MATLAB is required to run this code Run IDT_example.m
Raw data, saved as 16-bit image files in LED_algae_data is required to use the provided code. Each data file is a cropped intensity image acquired by illuminating a single LED in the illuminaiton array.
We demonstrate a motion-free intensity diffraction tomography technique that enables direct inversion of 3D phase and absorption from intensity-only measurements for weakly scattering samples. We derive a novel linear forward model, featuring slice-wise phase and absorption transfer functions using angled illumination. This new framework facilitates flexible and efficient data acquisition, enabling arbitrary sampling of the illumination angles. The reconstruction algorithm performs 3D synthetic aperture using a robust, computation and memory efficient slice-wise deconvolution to achieve resolution up to the incoherent limit. We demonstrate our technique with thick biological samples having both sparse 3D structures and dense cell clusters. We further investigate the limitation of our technique when imaging strongly scattering samples. Imaging performance and the influence of multiple scattering is evaluated using a 3D sample consisting of stacked phase and absorption resolution targets.

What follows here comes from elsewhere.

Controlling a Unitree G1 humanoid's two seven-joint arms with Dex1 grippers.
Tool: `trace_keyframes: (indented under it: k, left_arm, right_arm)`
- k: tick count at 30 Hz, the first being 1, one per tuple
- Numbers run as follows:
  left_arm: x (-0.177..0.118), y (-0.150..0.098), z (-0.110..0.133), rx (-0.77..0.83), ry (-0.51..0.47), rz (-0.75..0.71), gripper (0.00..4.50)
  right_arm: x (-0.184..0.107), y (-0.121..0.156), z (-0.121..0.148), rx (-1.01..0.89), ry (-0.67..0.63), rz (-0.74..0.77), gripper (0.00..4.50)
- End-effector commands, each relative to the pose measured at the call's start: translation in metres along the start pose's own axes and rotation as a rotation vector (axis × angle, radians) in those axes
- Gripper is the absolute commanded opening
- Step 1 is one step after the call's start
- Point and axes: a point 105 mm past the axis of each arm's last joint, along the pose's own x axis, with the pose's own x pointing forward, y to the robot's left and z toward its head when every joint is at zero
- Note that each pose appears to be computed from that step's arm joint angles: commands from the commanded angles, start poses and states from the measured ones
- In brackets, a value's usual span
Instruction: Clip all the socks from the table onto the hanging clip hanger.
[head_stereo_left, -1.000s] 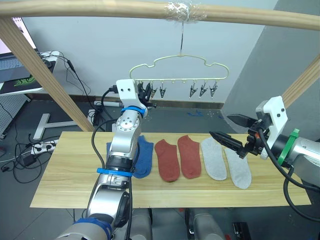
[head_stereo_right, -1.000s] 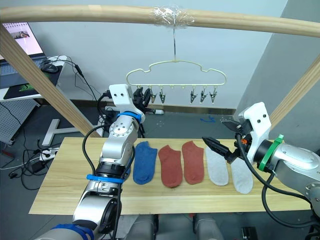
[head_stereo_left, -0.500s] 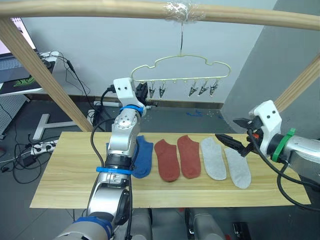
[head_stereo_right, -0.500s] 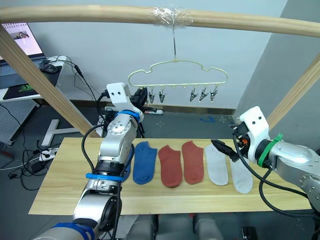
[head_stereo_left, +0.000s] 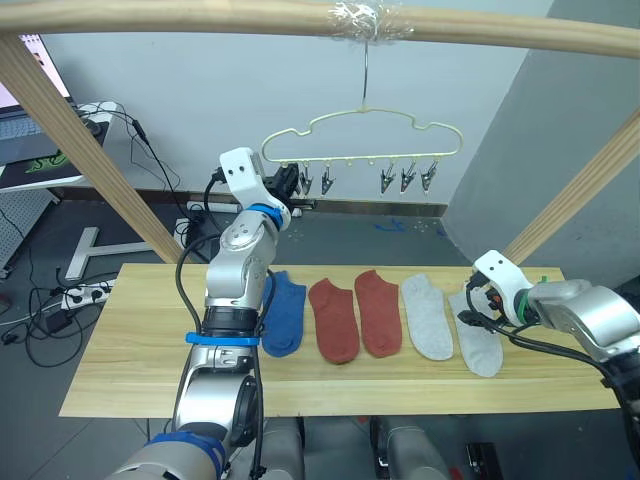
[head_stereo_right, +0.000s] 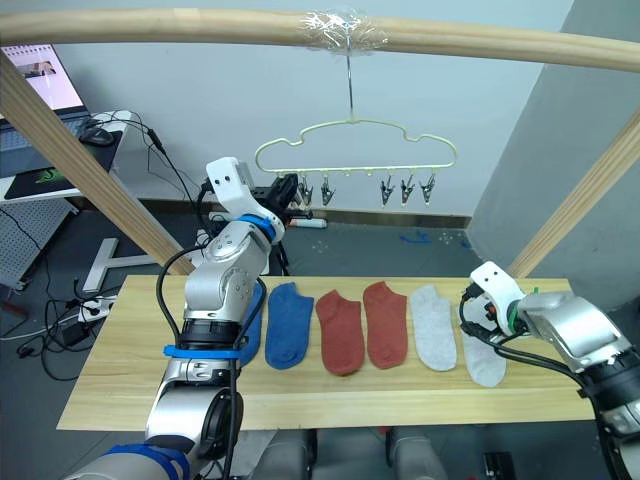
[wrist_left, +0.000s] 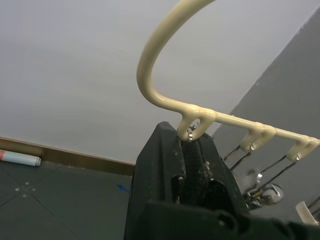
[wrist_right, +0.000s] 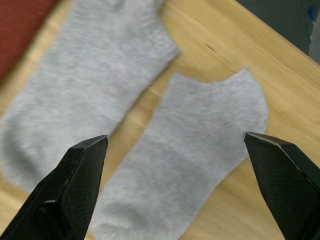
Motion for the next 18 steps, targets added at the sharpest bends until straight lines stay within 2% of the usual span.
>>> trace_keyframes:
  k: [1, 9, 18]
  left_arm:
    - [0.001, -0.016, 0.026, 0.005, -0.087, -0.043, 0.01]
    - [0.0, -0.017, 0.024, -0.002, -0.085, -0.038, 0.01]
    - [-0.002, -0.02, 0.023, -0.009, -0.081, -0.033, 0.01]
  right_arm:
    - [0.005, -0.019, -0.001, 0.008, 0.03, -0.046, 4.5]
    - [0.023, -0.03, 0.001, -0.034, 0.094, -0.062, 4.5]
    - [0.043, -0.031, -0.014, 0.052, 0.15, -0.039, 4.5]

This computational microscopy system is directly built on a standard commercial microscope with a simple LED array source add-on, and promises broad applications by leveraging the ubiquitous microscopy platforms with minimal hardware modifications.
Intensity diffraction tomography from angled illumination. (a) The setup consists of a standard microscope with an LED array that allows flexible patterning of illumination angles. (b) Images are taken by varying the illumination angle. Each intensity spectrum of the raw data exhibits two shifted circles, whose shift is set by the illumination angle. (c) Corresponding phase (imaginary part) and amplitude (real part) transfer functions (TF) for the same set of illumination angles are visualized at various sample depths. (d) The slice-wise deconvolution algorithm outputs two 3D stacks, corresponding to the phase and absorption reconstruction.
Reconstruction of unstained MCF-7 cancer cells. (a) The full FOV PhC image (40x, 0.65NA). (b) Phase reconstructions on a few cell regions, demonstrating its versatility and robustness in reconstructing both thin and thick samples. (c) Phase reconstruction of a dense cell cluster across multiple slices. The comparison with the physically scanned PhC images demonstrates that our IDT technique provides similar lateral resolution and axial sectioning capability. (d) Phase reconstruction of the cell clusters using symmetric and pseudorandom illumination patterns. Our IDT framework allows flexibly designing the illumination pattern and the number of LEDs used. The reconstruction algorithm produces high quality phase recovery as the number of images used is reduced, and remains robust even when the number of images is much fewer than the number of unknowns.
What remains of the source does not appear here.